In its indigenous origin, oral history has long been understood as an embodied practice: as memory transmitted from one body to another. The Program Committee is interested in proposals that consider how our field might expand understanding of our work to include digital bodies. How might we reframe our interviews to include a virtual meeting of two bodies? How might we use the virtual realm in our encounters with narrators to access different kinds of memories? What are the ethical and political stakes of live vs virtual encounters?
Conversely, how can we access more physical expressions of memory beyond the colonial archive? What might an embodied archive that encourages alternative forms of engagement with the stories we collect look like? How might we shift and reimagine new modalities that move the conversation into the public forum and back into the hands of the communities from which they emerge? These questions speak to a broad intersection of subject areas, from gentrification to migration studies, queer studies, postcolonial theory, disability studies to performance studies. However, the Program Committee welcomes broad and creative interpretations of the conference theme!
The conference was originally planned to take place in Cincinnati, Ohio. We cannot yet determine if it will be possible for us to gather in Cincinnati in some way, but what we do know is that this will be a conference with significant remote elements. We do, however, invite proposals for local in-person “satellite” gatherings around the world, whether for social and networking events, conference watch parties, or in-person sessions. Please see appendix below for a list of next year’s conference session formats.
We invite you to consider innovative ways to deliver engaging and interactive online and in-person events. Sessions that involve movement through real or virtual space: walk-and-roll-arounds, dine-ins, audio guided runs, virtual cook-ins, skill-shares, performances, and network meet-ups are some of the possibilities that we envision but we look forward to the expansion of our vision by all of your creative submissions.
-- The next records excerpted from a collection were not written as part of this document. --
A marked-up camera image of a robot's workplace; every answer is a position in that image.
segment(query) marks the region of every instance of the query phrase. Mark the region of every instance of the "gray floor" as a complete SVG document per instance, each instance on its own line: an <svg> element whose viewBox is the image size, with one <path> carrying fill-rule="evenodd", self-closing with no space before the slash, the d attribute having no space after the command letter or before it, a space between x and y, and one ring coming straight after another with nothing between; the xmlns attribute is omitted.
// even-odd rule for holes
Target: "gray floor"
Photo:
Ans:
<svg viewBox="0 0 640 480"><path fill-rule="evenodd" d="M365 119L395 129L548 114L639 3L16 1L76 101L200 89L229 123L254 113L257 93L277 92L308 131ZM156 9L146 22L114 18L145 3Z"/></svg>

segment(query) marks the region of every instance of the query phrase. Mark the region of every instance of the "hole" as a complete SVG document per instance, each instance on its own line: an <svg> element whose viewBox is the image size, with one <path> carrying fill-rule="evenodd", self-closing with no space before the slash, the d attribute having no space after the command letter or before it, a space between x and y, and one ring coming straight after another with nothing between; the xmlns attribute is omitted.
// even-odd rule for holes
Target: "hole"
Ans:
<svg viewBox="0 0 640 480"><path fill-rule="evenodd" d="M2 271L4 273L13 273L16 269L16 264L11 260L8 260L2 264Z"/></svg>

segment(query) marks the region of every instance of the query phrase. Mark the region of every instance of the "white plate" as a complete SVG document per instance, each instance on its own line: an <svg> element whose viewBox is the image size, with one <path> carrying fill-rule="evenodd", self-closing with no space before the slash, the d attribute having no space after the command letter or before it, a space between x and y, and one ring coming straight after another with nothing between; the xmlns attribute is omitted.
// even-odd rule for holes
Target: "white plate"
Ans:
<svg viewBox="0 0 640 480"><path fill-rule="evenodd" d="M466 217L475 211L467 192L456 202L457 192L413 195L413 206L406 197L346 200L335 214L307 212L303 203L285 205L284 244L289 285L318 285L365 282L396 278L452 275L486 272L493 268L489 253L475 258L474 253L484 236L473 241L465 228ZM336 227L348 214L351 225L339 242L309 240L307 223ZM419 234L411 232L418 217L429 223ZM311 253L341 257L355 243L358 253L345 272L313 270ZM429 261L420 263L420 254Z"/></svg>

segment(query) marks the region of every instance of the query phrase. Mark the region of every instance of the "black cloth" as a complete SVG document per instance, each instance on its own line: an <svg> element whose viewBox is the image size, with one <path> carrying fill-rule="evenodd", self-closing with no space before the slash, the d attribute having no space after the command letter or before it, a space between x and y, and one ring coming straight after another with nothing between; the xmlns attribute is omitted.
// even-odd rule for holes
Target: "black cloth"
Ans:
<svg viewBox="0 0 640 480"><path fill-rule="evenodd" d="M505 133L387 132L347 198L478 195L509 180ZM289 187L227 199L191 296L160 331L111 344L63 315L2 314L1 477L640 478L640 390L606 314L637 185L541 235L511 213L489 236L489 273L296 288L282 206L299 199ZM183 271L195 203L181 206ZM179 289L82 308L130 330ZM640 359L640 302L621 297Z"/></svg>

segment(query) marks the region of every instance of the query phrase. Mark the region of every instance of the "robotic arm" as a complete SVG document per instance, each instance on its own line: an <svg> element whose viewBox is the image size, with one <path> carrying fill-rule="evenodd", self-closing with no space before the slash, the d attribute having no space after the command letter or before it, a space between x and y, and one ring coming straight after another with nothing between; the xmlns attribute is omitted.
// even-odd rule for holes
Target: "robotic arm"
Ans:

In addition, we welcome proposals from the various communities that carry out oral history work – academics, independent scholars, activists, librarians, museum curators, web designers, teachers, community historians, documentary film producers, artists, creative writers, ethnographers, public historians, and others whose work relates to this year’s conference theme. As the field of oral history itself has moved and transformed over the years, we invite submissions from those who are taking it in new directions, forging new paths, and questioning old ones. We invite critiques of the field and forays into its futurity. Where are we going and how do we get there?
We hope to have a significant international presence at the meeting and particularly welcome proposals that highlight oral history work outside the United States. If accepted, international presenters may apply for registration waivers, made available by the OHA in support of international presentations. Registration waivers are also available for accepted presenters and others who attend the meeting.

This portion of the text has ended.